# Drop Dead Marriage



## MA-Caver (Feb 11, 2008)

This has got to totally suck being the groom. 


> * Bride dies during marriage's first dance*
> Sat Feb 9, 7:04 PM ET
> http://news.yahoo.com/s/ap/20080210/ap_on_re_us/wedding_death
> DAVIE, Fla. - Kim Sjostrom wanted a real-life version of the film "My Big Fat Greek Wedding," which played in the background as friends fixed her hair and makeup before her own marriage ceremony.
> ...


Can't imagine that happening, really feel for the guy.
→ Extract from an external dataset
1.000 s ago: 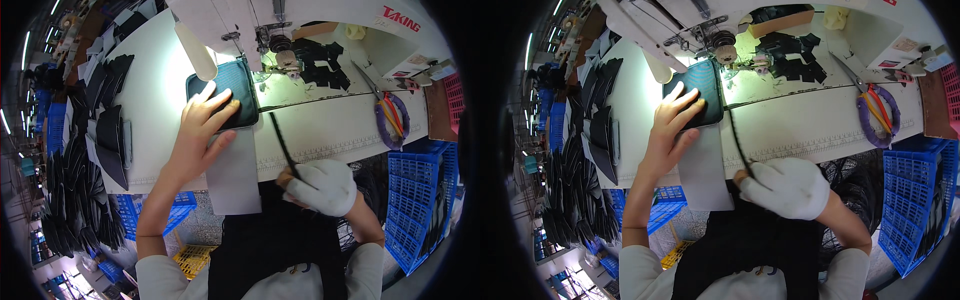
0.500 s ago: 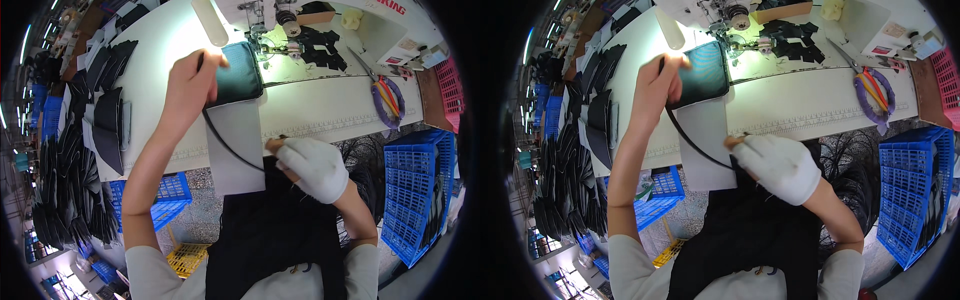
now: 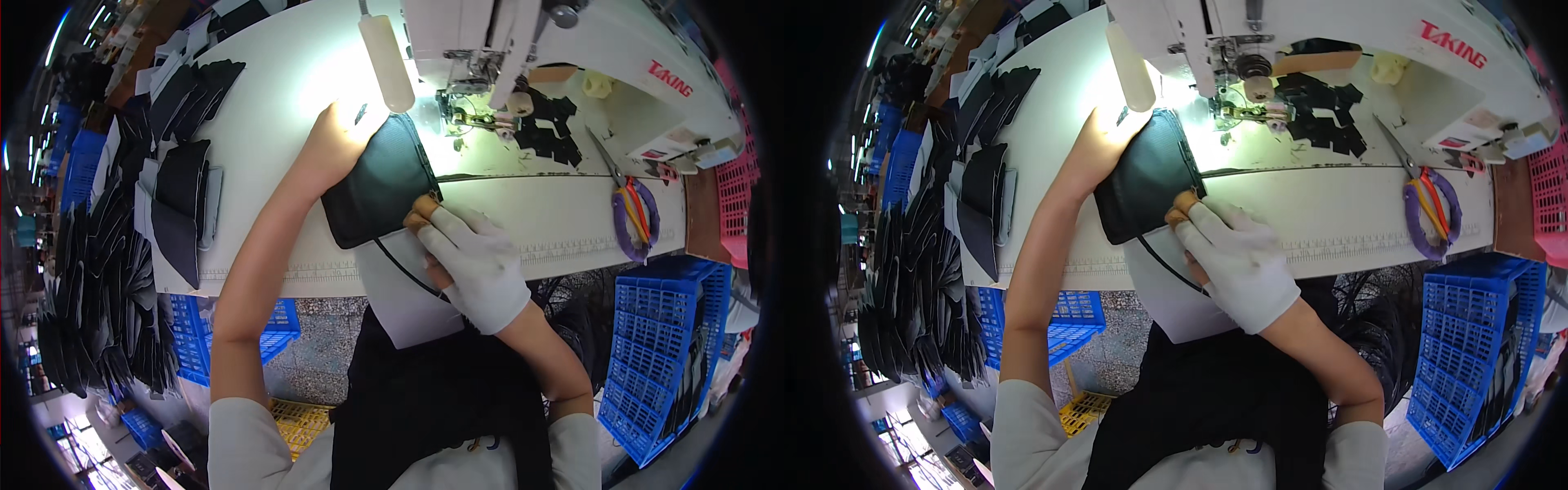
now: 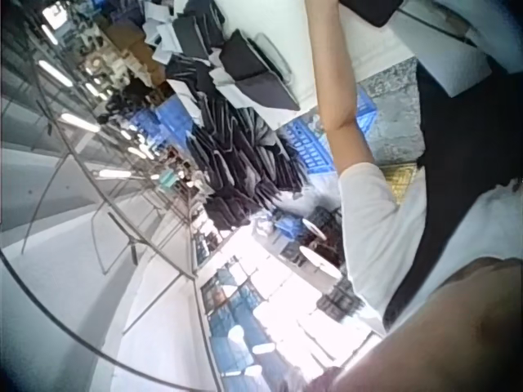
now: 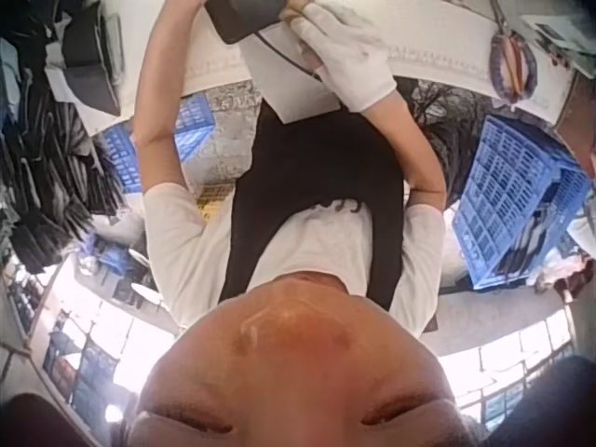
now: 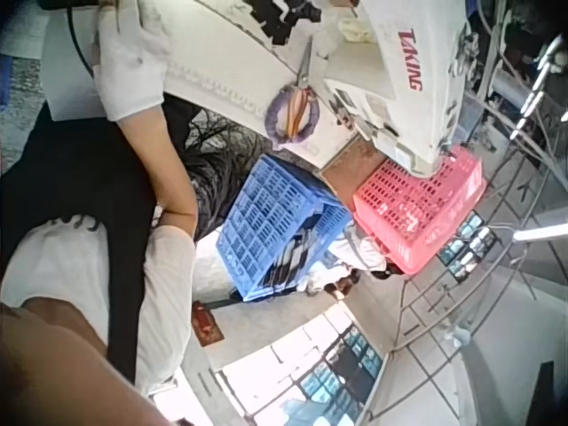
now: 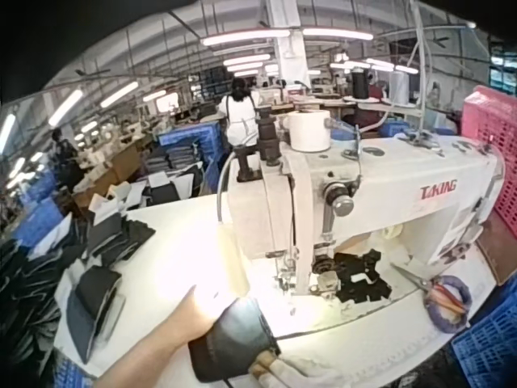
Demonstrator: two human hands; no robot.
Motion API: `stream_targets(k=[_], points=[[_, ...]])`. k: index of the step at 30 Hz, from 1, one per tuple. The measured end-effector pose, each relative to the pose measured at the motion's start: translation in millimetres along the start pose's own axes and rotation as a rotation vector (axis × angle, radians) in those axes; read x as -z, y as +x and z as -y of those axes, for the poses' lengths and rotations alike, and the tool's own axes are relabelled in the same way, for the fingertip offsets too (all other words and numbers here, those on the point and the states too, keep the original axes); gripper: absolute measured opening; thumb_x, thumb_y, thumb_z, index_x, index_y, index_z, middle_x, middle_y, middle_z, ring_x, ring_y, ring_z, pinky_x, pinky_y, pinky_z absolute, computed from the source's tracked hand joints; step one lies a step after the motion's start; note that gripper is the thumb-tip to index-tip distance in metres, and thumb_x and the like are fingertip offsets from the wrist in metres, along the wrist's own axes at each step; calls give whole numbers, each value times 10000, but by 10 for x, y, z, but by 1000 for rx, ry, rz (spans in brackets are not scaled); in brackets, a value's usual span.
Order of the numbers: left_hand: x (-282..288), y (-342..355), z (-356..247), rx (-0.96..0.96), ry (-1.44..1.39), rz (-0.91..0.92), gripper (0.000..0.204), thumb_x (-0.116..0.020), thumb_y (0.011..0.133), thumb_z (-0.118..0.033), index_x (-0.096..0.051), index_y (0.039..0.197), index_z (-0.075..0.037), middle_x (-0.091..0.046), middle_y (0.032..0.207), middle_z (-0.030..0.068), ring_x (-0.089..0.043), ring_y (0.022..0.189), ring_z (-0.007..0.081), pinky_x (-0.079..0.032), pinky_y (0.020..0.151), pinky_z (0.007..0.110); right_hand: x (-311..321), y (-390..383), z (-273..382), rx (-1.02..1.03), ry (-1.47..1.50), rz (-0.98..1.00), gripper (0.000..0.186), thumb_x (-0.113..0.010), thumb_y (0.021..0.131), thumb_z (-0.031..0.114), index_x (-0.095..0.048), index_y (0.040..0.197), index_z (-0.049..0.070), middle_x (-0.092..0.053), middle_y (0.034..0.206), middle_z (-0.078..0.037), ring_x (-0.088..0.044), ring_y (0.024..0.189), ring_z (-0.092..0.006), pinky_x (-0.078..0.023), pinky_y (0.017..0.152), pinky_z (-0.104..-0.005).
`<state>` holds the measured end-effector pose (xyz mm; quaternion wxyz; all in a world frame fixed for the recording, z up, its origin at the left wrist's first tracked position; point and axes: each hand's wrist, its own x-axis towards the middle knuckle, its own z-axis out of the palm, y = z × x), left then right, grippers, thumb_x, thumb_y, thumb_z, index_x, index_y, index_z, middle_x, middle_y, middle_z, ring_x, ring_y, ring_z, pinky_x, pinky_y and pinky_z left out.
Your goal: Sewing together leather components using an industrial sewing machine and trimming threads with scissors.
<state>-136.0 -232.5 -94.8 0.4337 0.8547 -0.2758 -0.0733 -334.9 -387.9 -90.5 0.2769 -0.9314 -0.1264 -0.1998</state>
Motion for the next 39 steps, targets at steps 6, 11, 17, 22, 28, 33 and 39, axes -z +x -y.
stream_targets(k=[6, 11, 17, 22, 28, 33, 39], points=[[32, 40, -218, 128, -220, 29, 336, -601, 978, -187, -631, 1220, 45, -689, 1060, 137, -629, 932, 193, -501, 857, 310, -14, -11, -23, -5, 9, 27, 392, -702, 743, 59, -677, 1133, 64, -655, 1244, -83, -634, 920, -274, -510, 791, -344], [-34, 69, -277, 161, -466, 10, 319, -620, 959, -168, -638, 1194, 47, -692, 1073, 126, -623, 913, 168, -504, 827, 279, -27, 3, -26, 14, -46, 62, 412, -715, 778, 105, -679, 1188, 79, -645, 1273, -66, -632, 932, -252, -518, 791, -337], [109, 85, -211, 185, -429, 36, 296, -647, 937, -149, -640, 1162, 44, -690, 1071, 130, -611, 876, 155, -500, 789, 263, -24, -17, -11, -41, -65, 124, 409, -714, 775, 117, -680, 1181, 89, -648, 1215, -68, -626, 915, -257, -517, 792, -351], [249, 81, -131, 246, -79, 316, 345, -627, 962, -186, -608, 1199, 64, -671, 1049, 119, -586, 870, 120, -496, 763, 244, -39, 18, -15, -26, -77, 111, 427, -717, 767, 125, -674, 1190, 95, -646, 1161, -63, -627, 921, -259, -513, 789, -350], [-47, 40, 54, -49, 86, -92, 197, -605, 951, -100, -609, 1079, 50, -621, 819, 79, -579, 721, 154, -500, 704, 297, 13, -113, -27, -11, -21, 66, 403, -747, 755, 136, -664, 1146, 86, -639, 1164, -81, -622, 923, -260, -508, 794, -352], [73, 12, -176, -114, -270, -404, 232, -471, 1035, -115, -602, 1148, 39, -493, 630, 33, -506, 570, 165, -461, 562, 311, 228, -648, 24, -133, 86, 77, 403, -781, 735, 158, -652, 1106, 72, -627, 1161, -104, -620, 932, -278, -507, 814, -364], [596, -1205, -432, 156, -1297, -383, 238, -414, 1104, -205, -566, 1182, -40, -293, 560, -100, -211, 394, -12, -141, 361, 177, 145, -1476, -118, -455, -79, 31, 417, -804, 724, 196, -646, 1084, 58, -614, 1175, -134, -616, 963, -314, -504, 842, -384]])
Especially on how he feels reading #98...


----------



## terryl965 (Feb 11, 2008)

Man that is terrible, I cannot even imagine this happening to someone.


----------



## shesulsa (Feb 11, 2008)

Oh, how horrible for both of them.


----------



## Bigshadow (Feb 11, 2008)

That is so saddening!    That is so terrible!  I really feel bad for both of them.


----------



## Andy Moynihan (Feb 11, 2008)

...............


...............


----------



## Flying Crane (Feb 11, 2008)

yeah, that's pretty terrible.  I remember reading a news article a few years ago, a wedding party was in a traffic accident, it was either on the way to the wedding, or just after the wedding, I don't remember.  One of them was killed in the accident.  I can't imagine dealing with that.


----------